## EXERCISE AIM
In the data below, find the lines containing "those" and say how many there are, nothing more.

[Stored data]
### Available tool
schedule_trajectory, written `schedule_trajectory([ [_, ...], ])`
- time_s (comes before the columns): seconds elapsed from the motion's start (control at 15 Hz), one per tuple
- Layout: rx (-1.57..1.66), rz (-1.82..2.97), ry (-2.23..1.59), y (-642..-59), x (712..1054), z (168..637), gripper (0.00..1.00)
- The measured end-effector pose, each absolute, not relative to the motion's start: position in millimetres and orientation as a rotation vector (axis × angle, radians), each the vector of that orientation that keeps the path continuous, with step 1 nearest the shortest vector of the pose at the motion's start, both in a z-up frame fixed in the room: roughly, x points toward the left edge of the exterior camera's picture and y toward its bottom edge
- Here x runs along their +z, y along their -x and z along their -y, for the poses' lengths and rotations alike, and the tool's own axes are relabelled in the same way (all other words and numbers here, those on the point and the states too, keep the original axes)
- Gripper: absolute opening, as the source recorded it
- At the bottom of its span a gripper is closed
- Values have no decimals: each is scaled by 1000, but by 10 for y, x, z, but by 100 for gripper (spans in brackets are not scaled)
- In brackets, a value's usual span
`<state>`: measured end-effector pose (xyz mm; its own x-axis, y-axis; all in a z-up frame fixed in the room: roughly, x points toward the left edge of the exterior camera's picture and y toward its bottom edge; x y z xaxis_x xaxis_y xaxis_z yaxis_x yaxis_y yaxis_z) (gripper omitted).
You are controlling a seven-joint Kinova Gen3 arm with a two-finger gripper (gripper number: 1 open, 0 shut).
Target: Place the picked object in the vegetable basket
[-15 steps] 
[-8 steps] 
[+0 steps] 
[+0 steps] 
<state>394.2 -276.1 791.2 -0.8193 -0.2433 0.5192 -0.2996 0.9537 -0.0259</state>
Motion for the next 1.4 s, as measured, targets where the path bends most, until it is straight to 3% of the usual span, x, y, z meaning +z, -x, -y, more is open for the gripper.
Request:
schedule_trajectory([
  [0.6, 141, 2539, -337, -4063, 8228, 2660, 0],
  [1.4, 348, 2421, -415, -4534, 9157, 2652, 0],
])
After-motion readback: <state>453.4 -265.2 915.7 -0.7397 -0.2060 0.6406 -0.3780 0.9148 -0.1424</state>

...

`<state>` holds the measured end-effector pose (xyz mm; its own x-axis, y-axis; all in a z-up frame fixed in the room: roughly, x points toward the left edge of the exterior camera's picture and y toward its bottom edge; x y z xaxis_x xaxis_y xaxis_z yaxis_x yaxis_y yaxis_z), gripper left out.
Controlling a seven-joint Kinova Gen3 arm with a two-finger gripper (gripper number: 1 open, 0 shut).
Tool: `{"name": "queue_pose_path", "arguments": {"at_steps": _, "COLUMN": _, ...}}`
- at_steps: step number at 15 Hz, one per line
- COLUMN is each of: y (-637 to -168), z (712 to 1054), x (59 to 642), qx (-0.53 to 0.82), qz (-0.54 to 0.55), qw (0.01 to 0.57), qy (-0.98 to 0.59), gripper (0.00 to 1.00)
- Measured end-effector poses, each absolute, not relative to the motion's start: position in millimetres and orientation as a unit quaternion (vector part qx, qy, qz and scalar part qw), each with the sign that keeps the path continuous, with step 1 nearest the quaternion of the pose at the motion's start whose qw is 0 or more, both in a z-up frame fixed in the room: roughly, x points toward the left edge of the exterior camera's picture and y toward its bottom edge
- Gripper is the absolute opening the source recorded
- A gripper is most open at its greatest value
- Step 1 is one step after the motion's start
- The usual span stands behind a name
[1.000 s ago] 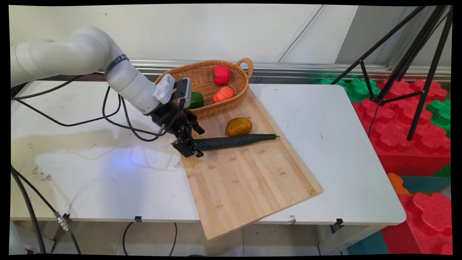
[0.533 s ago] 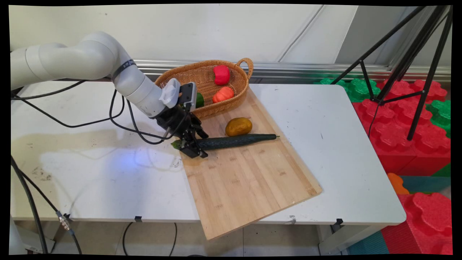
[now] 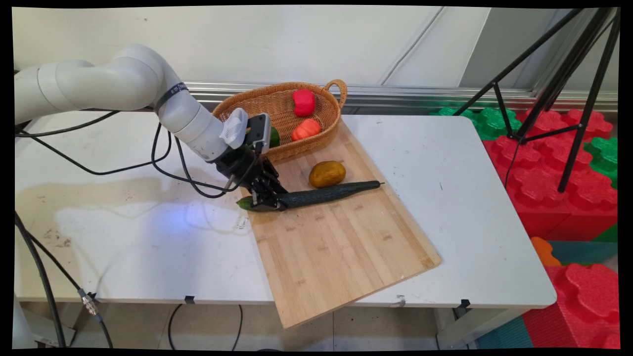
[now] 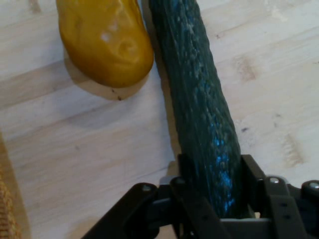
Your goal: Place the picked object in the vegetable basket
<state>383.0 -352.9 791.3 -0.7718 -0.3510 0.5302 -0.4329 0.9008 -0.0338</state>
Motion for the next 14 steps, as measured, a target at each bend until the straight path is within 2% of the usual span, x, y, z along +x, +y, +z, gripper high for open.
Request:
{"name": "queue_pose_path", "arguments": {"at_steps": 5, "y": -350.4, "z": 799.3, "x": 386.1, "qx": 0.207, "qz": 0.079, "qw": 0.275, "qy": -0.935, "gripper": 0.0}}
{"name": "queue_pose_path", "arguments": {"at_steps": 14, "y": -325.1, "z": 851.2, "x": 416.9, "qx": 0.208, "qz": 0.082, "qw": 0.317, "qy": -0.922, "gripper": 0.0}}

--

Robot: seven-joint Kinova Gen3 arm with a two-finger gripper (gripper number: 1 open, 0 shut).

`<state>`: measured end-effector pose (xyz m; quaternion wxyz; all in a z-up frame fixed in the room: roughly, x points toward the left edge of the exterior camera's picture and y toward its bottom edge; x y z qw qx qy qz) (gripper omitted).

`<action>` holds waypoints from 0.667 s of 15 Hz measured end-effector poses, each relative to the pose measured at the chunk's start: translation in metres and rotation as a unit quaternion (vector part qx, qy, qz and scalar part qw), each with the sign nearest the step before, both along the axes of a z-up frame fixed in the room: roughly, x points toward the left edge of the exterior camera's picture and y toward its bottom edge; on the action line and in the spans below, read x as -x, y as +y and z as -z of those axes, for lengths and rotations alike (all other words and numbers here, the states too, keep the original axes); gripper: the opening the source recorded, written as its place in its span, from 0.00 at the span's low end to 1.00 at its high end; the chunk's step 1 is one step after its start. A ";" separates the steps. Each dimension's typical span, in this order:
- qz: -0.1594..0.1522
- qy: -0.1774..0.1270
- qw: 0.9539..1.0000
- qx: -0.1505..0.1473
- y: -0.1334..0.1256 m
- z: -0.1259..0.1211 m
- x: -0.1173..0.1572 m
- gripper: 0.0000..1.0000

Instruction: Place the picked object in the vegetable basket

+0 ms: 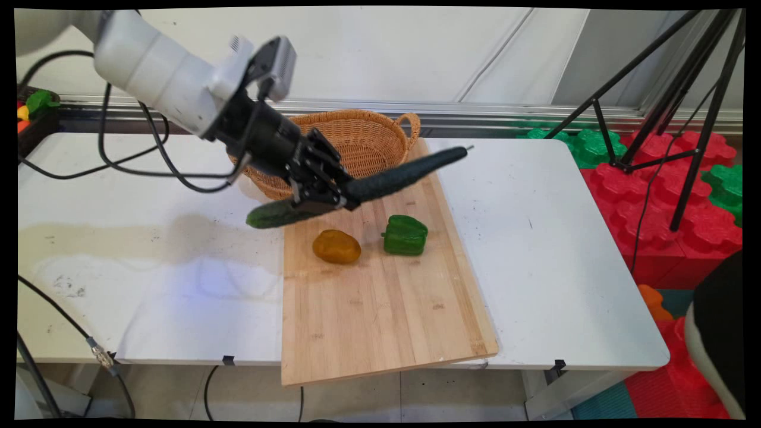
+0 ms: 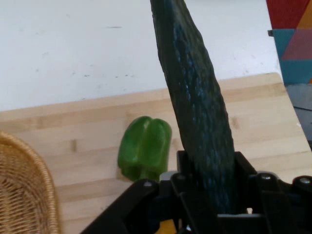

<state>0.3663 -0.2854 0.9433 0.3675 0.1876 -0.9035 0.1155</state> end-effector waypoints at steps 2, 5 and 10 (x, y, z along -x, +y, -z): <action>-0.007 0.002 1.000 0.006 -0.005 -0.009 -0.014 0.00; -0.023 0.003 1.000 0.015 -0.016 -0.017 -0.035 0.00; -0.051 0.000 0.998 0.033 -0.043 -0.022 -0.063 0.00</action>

## OUTPUT
2